Exercise: Where the line with "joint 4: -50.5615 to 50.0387" appears below, start writing out lines exactly, and finish with the line with "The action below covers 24", which is included; write out nothing else.

Data supplied:
-- -- --

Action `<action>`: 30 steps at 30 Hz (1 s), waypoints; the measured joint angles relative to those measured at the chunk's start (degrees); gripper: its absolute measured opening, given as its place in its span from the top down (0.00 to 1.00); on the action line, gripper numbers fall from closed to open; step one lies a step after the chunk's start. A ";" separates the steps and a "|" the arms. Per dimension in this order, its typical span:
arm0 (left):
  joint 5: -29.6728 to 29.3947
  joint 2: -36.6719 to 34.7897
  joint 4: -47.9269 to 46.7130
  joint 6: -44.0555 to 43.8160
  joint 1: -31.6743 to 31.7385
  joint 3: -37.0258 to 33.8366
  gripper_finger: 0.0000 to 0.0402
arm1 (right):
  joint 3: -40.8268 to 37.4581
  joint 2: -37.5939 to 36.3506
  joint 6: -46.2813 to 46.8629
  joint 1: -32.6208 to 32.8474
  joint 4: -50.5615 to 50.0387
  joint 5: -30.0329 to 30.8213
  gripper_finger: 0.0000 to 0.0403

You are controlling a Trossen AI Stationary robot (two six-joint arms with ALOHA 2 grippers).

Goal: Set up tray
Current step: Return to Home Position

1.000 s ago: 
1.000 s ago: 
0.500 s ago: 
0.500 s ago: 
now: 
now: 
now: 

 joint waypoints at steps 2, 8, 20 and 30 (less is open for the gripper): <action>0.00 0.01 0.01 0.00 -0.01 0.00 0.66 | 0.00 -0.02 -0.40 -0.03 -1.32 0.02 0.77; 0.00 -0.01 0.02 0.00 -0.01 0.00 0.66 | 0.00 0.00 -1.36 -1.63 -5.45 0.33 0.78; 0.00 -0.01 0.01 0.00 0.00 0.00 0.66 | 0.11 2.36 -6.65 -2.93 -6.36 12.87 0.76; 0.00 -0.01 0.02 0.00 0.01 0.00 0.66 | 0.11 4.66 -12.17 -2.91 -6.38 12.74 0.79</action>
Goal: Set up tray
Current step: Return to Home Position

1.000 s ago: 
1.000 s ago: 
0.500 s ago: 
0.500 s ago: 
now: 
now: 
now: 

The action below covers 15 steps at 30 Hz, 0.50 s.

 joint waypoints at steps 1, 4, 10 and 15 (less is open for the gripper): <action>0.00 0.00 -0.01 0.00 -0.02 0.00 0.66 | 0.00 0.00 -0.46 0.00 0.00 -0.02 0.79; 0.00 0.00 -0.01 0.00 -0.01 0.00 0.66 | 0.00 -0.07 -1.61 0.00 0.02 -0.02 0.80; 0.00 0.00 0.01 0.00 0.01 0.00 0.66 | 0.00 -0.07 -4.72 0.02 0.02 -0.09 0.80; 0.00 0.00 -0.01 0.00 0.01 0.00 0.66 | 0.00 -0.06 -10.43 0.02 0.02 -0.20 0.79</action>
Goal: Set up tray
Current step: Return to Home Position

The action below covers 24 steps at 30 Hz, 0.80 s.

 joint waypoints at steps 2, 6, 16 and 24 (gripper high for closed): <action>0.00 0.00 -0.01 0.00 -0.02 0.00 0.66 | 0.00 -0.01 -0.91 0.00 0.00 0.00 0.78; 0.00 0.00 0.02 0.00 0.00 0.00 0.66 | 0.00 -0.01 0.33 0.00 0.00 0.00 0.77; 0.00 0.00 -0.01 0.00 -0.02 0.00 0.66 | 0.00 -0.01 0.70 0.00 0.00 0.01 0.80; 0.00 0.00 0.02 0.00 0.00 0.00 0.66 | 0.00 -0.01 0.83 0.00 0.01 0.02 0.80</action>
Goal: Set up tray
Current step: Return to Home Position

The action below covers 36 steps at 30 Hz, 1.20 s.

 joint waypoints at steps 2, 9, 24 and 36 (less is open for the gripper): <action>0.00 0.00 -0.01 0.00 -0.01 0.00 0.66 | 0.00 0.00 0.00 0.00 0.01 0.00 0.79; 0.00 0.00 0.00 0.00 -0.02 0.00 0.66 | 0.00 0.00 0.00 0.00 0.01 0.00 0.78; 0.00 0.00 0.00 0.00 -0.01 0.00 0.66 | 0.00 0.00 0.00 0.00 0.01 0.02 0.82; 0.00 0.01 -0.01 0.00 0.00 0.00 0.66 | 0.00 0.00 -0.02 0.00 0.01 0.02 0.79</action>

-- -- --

Solution for this task:
  joint 4: -50.5615 to 50.0387
  joint 5: -30.0329 to 30.8213
  gripper_finger: 0.0000 to 0.0403

You are controlling a Trossen AI Stationary robot (two six-joint arms with ALOHA 2 grippers).

Goal: Set up tray
Current step: Return to Home Position

1.000 s ago: 
1.000 s ago: 
0.500 s ago: 
0.500 s ago: 
now: 
now: 
now: 

 joint waypoints at steps 2, 8, 20 and 30 (less is open for the gripper): <action>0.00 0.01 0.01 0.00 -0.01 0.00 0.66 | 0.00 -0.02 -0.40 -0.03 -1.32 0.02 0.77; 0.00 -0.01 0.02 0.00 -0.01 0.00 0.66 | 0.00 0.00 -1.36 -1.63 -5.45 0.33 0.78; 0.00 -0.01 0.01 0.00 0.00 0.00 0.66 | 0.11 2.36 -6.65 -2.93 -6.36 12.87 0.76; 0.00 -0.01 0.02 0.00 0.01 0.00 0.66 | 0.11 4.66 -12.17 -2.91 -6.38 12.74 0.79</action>
Goal: Set up tray
Current step: Return to Home Position

1.000 s ago: 
1.000 s ago: 
0.500 s ago: 
0.500 s ago: 
now: 
now: 
now: 

The action below covers 15 steps at 30 Hz, 0.50 s.

 joint waypoints at steps 1, 4, 10 and 15 (less is open for the gripper): <action>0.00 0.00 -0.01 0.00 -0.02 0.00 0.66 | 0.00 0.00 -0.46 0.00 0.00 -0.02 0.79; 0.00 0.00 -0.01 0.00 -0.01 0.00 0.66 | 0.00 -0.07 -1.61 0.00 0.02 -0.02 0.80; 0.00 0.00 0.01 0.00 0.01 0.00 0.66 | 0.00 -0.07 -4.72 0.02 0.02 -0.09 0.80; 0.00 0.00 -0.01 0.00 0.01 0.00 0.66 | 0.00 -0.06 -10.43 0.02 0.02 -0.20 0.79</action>
Goal: Set up tray
Current step: Return to Home Position

The action below covers 24 steps at 30 Hz, 0.80 s.

Nothing else is part of this answer.